LP「RUSH/SIGNALS」(続)-8

今は無きこのビデオ店を通り過ぎ、平坦な道路から上り坂が始まる地点へ到達。左側に「すき家」がある。3つ目の用事、ここで腹ごしらえ。まぁまぁ満腹になる。レジを済ませ、最後4つ目の用事「将棋クラブへ行く」を残すのみとなる。とその前に、フッと思い出す。この近所に古道具屋がある。池尻生活13年もの間、三軒茶屋将棋クラブへ向かうとき使っていたルートに佇んでおり、知っていた。AV機器は充実しておらず陶器関係が売りで俺には御用達ではなかったが「あの古道具屋はまだ存在しているか?」と確認したくなる。方向は三茶と反対だが目指す。こっちは何年振りだろう、やっぱり4年ぶりぐらいか。あっ、あった。ここは中々なくならなさそう。高校生時分、故ロニー・ジェイムス・ディオが雑誌「BUURN !」で「僕は古道具屋へ入るのが好き。どんな物があるんだろう?と、とてもわくわくするんだ」と話していたのを覚えているが、確かに古道具屋の中は、突如として異空間と化す場だ。日常生活空間にはない独特な雰囲気である。何かマジックに掛けられ陶酔感を覚えることすらある。想像力でもってファンタジーを追い求めるロニーさんだからこそ、その作家活動において、古道具屋内で触発されたインスピレーションと云ったものを作品にまで仕立てたぐらいのことは有り得そう。
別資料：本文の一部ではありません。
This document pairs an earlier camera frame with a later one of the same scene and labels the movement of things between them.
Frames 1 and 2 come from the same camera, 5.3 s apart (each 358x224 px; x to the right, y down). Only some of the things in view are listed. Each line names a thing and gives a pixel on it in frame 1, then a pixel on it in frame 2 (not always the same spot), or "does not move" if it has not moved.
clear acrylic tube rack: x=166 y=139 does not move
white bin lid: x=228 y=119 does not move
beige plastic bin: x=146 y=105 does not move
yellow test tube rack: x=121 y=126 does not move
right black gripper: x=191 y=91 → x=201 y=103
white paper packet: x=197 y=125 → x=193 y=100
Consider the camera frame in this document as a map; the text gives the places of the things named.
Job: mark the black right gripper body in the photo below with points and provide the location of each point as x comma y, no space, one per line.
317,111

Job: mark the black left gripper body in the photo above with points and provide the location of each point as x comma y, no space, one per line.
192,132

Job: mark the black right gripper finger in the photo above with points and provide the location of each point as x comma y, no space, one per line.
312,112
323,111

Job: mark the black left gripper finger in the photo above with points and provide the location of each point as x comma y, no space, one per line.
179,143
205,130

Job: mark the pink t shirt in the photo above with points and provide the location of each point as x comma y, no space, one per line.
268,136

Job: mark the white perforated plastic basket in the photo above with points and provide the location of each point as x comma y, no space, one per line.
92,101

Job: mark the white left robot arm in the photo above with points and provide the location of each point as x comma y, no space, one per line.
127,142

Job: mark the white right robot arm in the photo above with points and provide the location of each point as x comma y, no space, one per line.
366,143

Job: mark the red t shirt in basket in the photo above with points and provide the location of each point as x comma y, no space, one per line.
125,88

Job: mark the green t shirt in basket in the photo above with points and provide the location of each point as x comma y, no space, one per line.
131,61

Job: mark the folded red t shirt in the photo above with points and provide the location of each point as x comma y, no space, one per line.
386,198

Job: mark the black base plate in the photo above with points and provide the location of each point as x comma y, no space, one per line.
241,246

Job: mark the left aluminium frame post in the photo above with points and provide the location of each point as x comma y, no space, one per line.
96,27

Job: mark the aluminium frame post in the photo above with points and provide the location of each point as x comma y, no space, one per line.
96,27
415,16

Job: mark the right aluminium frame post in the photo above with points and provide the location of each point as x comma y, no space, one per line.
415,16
俺の場合、古道具屋を見付けたら、まず、ヤマハかB&Wのスピーカー、一字彫りの将棋の駒、フクロウの置物があるかどうか調べる。古道具たちを眺めて楽しむのはそのあと。ここも以前と全く変わりなかった。そういえば、この店の斜向かいにもう一つ古道具屋があった。ここはしばらくして無くなったのを見届けたが、強い思い出がある。三茶の将棋クラブへ行く時だったから土日だろう。自転車で通り掛かると、店前歩道の台の上に、いつものようにレコードが陳列してあったのだが、この日は、一番前にいきなり「Jeff Beck/Wired」が「でぇーん」と構えていた。俺の中で「これぞ、ロック!」と思うアルバムでロックの基準値になる。こういうゴキゲンなサウンドこそが「ロック」足り得るものだと教えてくれた、感謝の念に堪えないレコードなのだ。当然家に持っている訳だが、手に取り確かめたくなった。レコードがオリジナルかどうか知りたいためだ。この頃からオリジナルを意識し出した。調べるために自転車を止める。ジャケの裏を見る。下の方に「made in england」の印字。ジャケからレコードを取り出し、ラベルにもやはり同印字がある。オリジナルだ。「一枚¥500」の札。この値なら安いと判断。店の姉ちゃんは「¥515です」と言う。ん〜、消費税取るなんてセコイが許してやり買ったのだった。この買いはほんとに大正解だった。神か何かが、俺に与えてくれたのだとただただ思って夢見心地があとあと続いたなぁ。本当に好きだからなんだろうねぇ。買った嬉しい気持ちはいまだに失われてないぜ。いまも部屋に飾っている。目にすれば今だってその気分に浸れる。イギリス本国で出ている「レア・レコード・プライス・ガイド・2000年版」では、これは掲載無し。ありゃ、本国では安いんだな、これ。でも良い。ラベルはイエローだから1stプレスで正真正銘のオリジナル。これは'76年の作品。発売年のモノに針を落として聴くのが良いんだよ。今度、もう片方の国内盤と聴き比べしよう。横に逸れちまった。さぁ、将棋クラブへ。とその前に、また思い付いた。中古レコード屋へ行こう。折角こっち方面に来たのだ、少し見て行こう。